"Toshiba, the Japanese world-leader in development of perovskite photovoltaic modules for next-generation solar power generation, has developed a new coating method for the perovskite layer that boosts power conversion efficiency (PCE) to 15.1% for Toshiba’s 703cm^2 module, the highest for any large, polymer film-based perovskite photovoltaic module. The innovative coating method for perovskite layer also greatly reduces production time and costs, contributing to a lower cost for solar power generation."
"Success in achieving carbon neutrality will require much greater use of photovoltaic power generation, and a significant expansion in locations where photovoltaic modules can be installed. Today’s most widely used photovoltaic modules are made with crystalline silicon and are heavy, and this, plus their rigidity, limits where they can be installed. The polymer film-based perovskite photovoltaic module is an attractive next-generation alternative, as it is thin, light and flexible, and can be installed in locations where it is difficult to use silicon photovoltaic modules, such as low load-bearing roofs and office windows. Recent improvements in the PCE of perovskite photovoltaic modules has brought them to a level comparable to that of silicon photovoltaic modules."
"Toshiba’s latest breakthrough is the development of a new perovskite layer coating method. The company previously developed a two-step coating process that first applied a layer of PbI2 (lead iodide) ink to a substrate, followed by a layer of MAI (methyammonium iodide, CH3NH3I) ink, triggering a reaction that formed an MAPbI3 layer. However, this multi-step approach had a low coating rate and often left unreacted sections in the perovskite layer (Figure 1, left). The alternative is a one-step process that applies MAPbI3 ink directly, but it is not easy to control crystallization of the MAPbI3 and obtain a uniform perovskite layer across a large area (Figure 1, right). A new coating method that solves these problems was required."
"Toshiba has developed a one-step meniscus coating method that uses improved ink, film drying processes and production equipment to form a uniform perovskite layer over an area as large as 703cm^2. These innovations halve the steps for deposition of the perovskite layer, and raise the coating speed to 6 meters per minute on a 5×5 cm^2 module, a rate that meets requirements for mass production (Figure 2, left)."
"Applied to Toshiba’s previously reported 703cm^2 polymer film-based perovskite photovoltaic modules, the one-step meniscus coating method achieves a PCE of 15.1%, the world's highest ever for a polymer film-based large-area perovskite photovoltaic module. (Figure 2, right). This higher PCE and the faster, simplified production process, significantly advance progress toward the commercialization of highly efficient, low-cost, polymer film-based perovskite photovoltaic modules."
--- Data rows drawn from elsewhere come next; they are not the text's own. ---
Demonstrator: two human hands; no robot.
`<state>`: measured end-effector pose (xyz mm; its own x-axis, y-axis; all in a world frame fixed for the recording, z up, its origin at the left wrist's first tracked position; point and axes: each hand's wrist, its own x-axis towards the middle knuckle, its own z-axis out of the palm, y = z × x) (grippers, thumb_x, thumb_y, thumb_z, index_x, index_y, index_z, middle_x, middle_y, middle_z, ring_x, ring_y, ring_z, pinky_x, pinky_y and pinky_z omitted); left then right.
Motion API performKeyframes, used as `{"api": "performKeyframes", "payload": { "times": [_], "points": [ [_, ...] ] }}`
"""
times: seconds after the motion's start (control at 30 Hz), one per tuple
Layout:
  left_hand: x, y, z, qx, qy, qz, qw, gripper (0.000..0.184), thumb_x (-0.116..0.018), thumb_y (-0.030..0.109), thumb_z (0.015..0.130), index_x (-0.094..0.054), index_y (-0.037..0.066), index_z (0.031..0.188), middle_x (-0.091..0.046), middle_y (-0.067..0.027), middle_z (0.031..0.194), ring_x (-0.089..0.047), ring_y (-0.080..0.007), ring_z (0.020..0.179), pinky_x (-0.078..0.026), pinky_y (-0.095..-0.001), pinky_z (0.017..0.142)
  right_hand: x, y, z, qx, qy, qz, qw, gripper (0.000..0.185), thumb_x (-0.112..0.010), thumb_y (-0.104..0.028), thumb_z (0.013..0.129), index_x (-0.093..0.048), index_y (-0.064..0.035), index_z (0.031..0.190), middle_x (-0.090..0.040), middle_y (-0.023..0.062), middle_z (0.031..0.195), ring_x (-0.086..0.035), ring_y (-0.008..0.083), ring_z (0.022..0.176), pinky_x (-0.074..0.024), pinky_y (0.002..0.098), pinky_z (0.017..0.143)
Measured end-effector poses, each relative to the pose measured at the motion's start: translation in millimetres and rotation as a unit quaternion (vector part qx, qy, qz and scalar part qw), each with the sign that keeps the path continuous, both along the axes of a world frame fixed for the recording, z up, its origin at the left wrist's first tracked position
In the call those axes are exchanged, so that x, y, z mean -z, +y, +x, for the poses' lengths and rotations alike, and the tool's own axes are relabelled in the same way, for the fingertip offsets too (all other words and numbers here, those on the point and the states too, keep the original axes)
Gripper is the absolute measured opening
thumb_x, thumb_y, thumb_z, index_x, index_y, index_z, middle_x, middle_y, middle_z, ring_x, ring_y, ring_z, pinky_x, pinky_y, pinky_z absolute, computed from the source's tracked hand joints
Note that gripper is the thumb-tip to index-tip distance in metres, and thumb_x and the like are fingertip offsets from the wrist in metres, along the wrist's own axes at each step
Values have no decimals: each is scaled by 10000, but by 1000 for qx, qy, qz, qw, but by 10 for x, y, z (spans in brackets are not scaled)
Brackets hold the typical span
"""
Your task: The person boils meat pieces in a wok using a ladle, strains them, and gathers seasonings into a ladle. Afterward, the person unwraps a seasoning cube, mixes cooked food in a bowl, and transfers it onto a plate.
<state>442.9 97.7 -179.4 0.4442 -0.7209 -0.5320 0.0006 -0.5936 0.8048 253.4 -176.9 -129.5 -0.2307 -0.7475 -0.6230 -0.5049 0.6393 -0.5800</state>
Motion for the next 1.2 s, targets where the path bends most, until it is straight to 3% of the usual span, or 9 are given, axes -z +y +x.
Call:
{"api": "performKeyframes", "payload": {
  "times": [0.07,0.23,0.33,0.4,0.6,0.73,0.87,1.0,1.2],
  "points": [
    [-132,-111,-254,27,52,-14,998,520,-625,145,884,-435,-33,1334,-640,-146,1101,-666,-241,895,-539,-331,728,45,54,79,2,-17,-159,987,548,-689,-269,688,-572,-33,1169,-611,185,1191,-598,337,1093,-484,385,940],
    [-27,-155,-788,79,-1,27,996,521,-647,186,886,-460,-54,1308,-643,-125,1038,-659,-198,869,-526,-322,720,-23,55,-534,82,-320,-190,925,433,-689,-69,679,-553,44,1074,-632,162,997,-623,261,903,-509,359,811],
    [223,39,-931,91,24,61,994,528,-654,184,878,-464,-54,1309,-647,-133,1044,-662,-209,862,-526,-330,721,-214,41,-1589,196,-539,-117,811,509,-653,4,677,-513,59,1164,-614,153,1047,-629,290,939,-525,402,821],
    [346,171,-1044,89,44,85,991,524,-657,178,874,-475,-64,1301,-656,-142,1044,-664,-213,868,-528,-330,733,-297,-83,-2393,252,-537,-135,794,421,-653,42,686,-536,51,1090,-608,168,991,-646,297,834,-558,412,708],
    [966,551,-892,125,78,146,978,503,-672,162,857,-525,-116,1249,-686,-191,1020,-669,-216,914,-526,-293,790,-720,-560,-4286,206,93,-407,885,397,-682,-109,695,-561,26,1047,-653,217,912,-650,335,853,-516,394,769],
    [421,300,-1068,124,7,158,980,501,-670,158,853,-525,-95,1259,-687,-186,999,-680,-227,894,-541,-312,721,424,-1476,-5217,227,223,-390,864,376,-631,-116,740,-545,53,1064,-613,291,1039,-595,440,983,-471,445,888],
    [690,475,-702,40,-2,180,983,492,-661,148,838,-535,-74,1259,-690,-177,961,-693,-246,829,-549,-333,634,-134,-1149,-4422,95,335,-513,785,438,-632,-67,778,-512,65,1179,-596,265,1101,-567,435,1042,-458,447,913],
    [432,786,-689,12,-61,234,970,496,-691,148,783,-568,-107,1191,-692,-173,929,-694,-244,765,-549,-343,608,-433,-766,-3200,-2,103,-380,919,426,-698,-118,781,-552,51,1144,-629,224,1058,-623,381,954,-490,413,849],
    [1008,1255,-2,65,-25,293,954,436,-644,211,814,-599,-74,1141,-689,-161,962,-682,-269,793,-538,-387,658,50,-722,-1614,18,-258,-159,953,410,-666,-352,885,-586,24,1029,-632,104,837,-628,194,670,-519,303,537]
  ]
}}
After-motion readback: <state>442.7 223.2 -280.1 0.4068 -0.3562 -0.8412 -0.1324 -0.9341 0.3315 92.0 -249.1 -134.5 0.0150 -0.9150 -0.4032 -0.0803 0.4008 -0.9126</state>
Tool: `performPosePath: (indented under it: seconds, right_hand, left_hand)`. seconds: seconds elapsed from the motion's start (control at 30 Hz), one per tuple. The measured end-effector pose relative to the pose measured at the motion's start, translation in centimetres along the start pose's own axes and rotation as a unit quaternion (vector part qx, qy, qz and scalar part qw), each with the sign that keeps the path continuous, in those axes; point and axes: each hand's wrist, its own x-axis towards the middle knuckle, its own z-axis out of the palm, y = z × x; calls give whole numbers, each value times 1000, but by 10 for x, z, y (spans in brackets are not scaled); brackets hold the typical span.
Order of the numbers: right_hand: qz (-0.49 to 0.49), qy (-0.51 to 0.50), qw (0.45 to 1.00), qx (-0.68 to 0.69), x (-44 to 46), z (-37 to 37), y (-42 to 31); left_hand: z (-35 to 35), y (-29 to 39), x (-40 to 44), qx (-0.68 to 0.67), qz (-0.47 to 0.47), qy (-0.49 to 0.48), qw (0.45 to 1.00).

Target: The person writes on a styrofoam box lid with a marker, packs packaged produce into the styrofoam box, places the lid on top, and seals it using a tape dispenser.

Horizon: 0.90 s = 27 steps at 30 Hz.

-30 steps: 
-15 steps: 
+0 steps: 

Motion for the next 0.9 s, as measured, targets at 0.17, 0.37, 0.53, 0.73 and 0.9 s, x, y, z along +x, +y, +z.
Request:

"Toshiba’s printing technology for the production of film-based perovskite solar cell modules involves forming the substrate with a resin film, such as polyethylene terephthalate. It uses a planar inverted structure that can be produced at a temperature below 150 degrees Celsius for the cell structure. The company managed to form a uniform thin layer of methylammonium lead iodide by utilizing a meniscus printing technology that is developed by conducting research on organic thin-film solar cells. It is said that this improves the efficiency of panels by lowering the degree to which the cells vary from each other."
"The flexible and lightweight panel is indicated by Toshiba as suitable for locations where it is difficult to install conventional crystalline silicon modules, such as low-load-bearing roofs and office windows. “Toshiba estimates that the new perovskite photovoltaic modules would generate power equivalent to two-thirds of the annual power consumption by homes in Tokyo if installed on a roof area of 164.9km^2, roughly equal to the roof surface area of all buildings in Tokyo,” the manufacturer further explained."
"Toshiba will continue research on perovskite photovoltaic modules, aiming to increase PCE to 20% or more, and to enlarge the active area to 900cm2, the size required for practical application. The company estimates achieving these targets will cut the manufacturing cost of perovskite photovoltaic modules to \15/W (approx. $0.14/W)."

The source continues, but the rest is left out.